In an innovation in generative AI for voice, Meta has created Voicebox, a cutting-edge AI model that can produce speech in ways that it wasn’t particularly trained to, such as editing, sampling, and stylizing.
Voicebox has the ability to edit and produce high-quality audio snippets while preserving the tone and content of the original recording. It can eliminate noises like dog barking or car horns, for instance. The model is bilingual and speaks six different languages.
Future virtual assistants and non-player characters in the metaverse might have real-sounding voices thanks to versatile generative AI models like Voicebox. They might give producers new tools to quickly build and edit audio tracks for videos, enable visually impaired people to hear written messages from pals read aloud by AI, and much more.
Voicebox’s adaptability permits a range of jobs, such as:
In-context text-to-speech synthesis: Voicebox can produce text-to-speech from audio samples as short as two seconds long by matching the audio style.
Voicebox can substitute misspelled words or reconstruct a section of the speech that was cut off by noise without having to re-record the complete speech. For instance, you can clip a speech segment that was interrupted by a dog barking and tell Voicebox to create a new version of that piece, acting as an eraser for audio editing.

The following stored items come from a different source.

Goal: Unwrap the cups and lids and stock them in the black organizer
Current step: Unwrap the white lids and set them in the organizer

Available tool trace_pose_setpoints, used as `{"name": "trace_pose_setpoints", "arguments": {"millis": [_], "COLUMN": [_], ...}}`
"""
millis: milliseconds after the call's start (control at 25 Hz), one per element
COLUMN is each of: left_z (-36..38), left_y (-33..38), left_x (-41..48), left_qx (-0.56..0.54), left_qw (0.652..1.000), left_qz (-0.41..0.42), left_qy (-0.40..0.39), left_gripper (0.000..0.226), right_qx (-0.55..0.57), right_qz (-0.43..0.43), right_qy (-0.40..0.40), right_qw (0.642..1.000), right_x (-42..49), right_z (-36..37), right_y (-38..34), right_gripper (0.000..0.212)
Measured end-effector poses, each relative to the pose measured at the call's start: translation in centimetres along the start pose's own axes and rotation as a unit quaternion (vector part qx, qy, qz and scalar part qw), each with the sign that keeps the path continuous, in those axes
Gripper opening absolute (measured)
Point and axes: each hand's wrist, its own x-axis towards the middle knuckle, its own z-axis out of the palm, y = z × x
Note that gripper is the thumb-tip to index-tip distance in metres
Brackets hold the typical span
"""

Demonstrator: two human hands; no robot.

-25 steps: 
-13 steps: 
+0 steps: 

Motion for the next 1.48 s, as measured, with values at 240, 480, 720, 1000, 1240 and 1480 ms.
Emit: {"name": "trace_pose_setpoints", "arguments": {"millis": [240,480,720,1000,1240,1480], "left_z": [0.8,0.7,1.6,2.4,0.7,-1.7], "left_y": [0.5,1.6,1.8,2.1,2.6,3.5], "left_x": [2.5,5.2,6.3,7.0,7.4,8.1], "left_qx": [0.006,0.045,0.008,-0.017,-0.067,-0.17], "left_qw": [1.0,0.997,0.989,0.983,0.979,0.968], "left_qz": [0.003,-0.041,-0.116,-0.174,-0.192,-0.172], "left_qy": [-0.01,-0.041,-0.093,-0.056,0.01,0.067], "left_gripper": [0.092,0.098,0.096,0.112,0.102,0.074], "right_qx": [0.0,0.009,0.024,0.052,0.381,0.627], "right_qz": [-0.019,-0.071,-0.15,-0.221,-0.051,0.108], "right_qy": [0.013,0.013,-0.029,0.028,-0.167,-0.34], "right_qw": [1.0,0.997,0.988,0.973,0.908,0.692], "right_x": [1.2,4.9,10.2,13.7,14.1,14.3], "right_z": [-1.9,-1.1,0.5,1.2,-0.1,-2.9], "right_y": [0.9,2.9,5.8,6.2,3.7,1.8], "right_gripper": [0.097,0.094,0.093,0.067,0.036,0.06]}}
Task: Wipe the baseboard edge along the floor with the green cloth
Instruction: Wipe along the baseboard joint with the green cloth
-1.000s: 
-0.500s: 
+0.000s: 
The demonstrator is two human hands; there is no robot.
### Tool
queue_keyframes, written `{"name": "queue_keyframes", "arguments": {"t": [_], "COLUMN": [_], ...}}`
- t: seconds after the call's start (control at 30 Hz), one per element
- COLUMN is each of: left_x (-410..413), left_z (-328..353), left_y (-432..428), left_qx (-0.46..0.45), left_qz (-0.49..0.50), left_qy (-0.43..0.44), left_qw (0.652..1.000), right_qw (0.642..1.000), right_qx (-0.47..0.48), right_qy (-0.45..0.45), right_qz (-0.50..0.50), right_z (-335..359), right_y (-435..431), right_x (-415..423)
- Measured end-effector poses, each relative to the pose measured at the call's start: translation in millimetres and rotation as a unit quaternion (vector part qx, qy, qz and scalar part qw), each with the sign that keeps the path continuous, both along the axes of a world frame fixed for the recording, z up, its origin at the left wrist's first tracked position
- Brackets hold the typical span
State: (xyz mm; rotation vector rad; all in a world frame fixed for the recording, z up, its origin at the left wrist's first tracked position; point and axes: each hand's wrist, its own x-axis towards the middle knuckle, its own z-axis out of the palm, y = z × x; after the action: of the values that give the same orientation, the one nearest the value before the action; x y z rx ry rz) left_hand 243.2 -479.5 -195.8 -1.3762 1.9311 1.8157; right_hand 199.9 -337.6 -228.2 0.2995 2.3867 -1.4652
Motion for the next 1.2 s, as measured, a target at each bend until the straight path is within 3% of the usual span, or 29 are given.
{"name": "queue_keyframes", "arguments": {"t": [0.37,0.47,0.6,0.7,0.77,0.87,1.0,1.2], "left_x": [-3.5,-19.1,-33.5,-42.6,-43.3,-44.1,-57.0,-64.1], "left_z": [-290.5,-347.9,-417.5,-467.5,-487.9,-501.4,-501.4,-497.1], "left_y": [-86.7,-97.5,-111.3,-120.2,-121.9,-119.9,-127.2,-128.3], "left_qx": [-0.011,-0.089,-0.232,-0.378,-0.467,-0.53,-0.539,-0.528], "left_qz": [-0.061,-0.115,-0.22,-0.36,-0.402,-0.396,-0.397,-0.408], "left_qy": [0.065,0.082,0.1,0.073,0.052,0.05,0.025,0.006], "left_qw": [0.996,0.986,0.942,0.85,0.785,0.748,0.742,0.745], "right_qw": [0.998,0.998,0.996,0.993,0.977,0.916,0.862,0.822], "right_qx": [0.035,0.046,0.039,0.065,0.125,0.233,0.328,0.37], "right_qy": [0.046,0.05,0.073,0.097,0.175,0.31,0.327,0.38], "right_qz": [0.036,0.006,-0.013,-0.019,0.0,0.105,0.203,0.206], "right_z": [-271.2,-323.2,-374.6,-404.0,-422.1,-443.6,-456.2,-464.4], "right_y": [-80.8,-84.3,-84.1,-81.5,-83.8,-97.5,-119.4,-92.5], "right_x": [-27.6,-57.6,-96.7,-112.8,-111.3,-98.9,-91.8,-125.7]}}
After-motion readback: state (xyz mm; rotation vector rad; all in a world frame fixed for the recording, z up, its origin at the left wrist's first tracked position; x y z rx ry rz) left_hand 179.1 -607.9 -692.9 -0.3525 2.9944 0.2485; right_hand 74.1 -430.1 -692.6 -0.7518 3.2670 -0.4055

Cross-lingual style transfer: Voicebox can produce a reading of the text in any of these languages when given a sample of someone’s speech and a passage of text in English, French, German, Spanish, Polish, or Portuguese, even if the sample speech and the text are in different languages.
Regardless of whether two individuals speak a similar language, they could possibly speak normally and genuinely later on thanks to this skill.
Diverse speech sampling: Voicebox can produce speech that is more reminiscent of how people speak in the real world and in the six languages mentioned above after learning from a variety of data.
Voicebox represents a significant advancement in our generative AI research, and we anticipate expanding our investigation into the audio field and watching how other academics expand on our findings.